TASK BRIEF:
In the records that come next, find every line with "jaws". Return those lines.
━━━━━ EXTRACTED INFORMATION ━━━━━
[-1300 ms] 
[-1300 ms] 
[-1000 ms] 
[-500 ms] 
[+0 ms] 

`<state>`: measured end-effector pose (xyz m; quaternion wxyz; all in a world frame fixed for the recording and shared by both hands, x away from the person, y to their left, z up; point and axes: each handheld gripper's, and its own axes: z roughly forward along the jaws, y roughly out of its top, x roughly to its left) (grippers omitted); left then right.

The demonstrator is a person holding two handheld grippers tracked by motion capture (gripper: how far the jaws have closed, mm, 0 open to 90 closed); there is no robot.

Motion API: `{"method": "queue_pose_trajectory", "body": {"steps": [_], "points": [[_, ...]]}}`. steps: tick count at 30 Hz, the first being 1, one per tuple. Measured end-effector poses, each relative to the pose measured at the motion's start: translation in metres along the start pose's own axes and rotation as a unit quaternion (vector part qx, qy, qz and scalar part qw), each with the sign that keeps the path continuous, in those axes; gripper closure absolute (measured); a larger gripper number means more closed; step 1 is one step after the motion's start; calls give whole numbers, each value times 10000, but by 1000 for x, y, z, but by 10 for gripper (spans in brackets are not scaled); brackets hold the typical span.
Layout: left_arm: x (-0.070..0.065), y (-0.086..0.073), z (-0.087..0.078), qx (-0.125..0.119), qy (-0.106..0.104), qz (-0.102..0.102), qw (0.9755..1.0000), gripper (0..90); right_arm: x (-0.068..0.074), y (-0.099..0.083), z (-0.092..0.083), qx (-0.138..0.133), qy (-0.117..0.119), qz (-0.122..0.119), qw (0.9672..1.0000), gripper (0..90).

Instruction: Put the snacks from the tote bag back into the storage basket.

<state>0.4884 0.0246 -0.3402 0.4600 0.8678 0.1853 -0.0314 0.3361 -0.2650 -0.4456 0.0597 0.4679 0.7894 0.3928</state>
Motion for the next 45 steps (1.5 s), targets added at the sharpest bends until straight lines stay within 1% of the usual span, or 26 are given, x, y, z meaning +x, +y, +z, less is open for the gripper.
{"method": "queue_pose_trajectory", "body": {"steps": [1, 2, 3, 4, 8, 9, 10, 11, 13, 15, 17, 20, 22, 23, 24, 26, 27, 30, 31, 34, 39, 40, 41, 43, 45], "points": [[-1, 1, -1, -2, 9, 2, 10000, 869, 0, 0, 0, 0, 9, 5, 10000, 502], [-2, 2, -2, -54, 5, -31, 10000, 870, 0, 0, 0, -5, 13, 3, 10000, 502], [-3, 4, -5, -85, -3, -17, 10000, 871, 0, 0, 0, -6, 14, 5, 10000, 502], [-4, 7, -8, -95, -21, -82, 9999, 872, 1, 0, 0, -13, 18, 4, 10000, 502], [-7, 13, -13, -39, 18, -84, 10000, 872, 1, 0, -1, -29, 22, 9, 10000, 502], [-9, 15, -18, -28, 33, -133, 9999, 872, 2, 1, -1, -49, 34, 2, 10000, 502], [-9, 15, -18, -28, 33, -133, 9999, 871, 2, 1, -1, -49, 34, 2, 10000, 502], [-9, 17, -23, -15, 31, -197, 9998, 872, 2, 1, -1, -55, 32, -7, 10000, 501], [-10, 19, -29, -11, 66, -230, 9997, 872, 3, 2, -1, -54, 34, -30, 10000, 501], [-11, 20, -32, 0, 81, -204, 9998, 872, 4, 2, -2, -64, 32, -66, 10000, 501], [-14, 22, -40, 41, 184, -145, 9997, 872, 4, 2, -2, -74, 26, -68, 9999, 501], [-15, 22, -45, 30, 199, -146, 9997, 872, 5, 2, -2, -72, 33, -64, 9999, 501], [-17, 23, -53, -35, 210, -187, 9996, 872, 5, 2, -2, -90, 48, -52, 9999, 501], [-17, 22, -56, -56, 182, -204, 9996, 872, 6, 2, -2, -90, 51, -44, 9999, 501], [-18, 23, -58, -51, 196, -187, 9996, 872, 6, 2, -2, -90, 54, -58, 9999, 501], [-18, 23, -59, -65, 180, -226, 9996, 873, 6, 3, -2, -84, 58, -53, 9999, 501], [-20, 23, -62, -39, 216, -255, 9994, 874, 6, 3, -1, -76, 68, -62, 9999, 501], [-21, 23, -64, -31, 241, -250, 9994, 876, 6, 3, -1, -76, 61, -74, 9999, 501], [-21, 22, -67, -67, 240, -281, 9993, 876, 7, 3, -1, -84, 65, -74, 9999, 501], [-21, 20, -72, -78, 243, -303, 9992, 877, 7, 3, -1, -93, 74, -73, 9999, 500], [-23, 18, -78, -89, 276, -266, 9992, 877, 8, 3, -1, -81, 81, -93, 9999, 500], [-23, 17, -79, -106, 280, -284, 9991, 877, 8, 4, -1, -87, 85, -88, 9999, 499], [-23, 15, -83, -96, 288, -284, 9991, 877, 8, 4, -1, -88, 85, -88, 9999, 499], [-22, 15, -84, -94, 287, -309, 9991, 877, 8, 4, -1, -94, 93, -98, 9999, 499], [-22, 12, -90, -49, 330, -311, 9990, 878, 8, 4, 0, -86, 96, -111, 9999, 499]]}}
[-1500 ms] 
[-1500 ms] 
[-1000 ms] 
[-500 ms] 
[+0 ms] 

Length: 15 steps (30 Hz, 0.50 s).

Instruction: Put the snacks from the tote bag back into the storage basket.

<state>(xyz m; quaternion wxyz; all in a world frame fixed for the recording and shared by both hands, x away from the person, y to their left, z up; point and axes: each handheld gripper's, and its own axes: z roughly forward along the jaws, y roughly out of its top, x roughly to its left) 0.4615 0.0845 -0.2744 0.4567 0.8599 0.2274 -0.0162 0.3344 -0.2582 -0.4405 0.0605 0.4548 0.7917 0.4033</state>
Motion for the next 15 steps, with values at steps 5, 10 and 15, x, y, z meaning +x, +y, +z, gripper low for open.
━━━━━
TASK OUTPUT:
`<state>`: measured end-effector pose (xyz m; quaternion wxyz; all in a world frame fixed for the recording and shared by both hands, x away from the person, y to their left, z up; point and axes: each handheld gripper's, and its own axes: z roughly forward along the jaws, y roughly out of its top, x roughly to its left) (grippers omitted); left then right.
The demonstrator is a person holding two handheld grippers tracked by motion capture (gripper: how far the jaws have closed, mm, 0 open to 90 closed); there is no robot.
<state>(xyz m; quaternion wxyz; all in a world frame fixed for the recording and shared by both hands, x away from the person, y to their left, z up; point and axes: each handheld gripper's, and its own axes: z roughly forward along the jaws, y roughly out of its top, x roughly to its left) 0.4615 0.0845 -0.2744 0.4567 0.8599 0.2274 -0.0162 0.3344 -0.2582 -0.4405 0.0605 0.4548 0.7917 0.4033</state>

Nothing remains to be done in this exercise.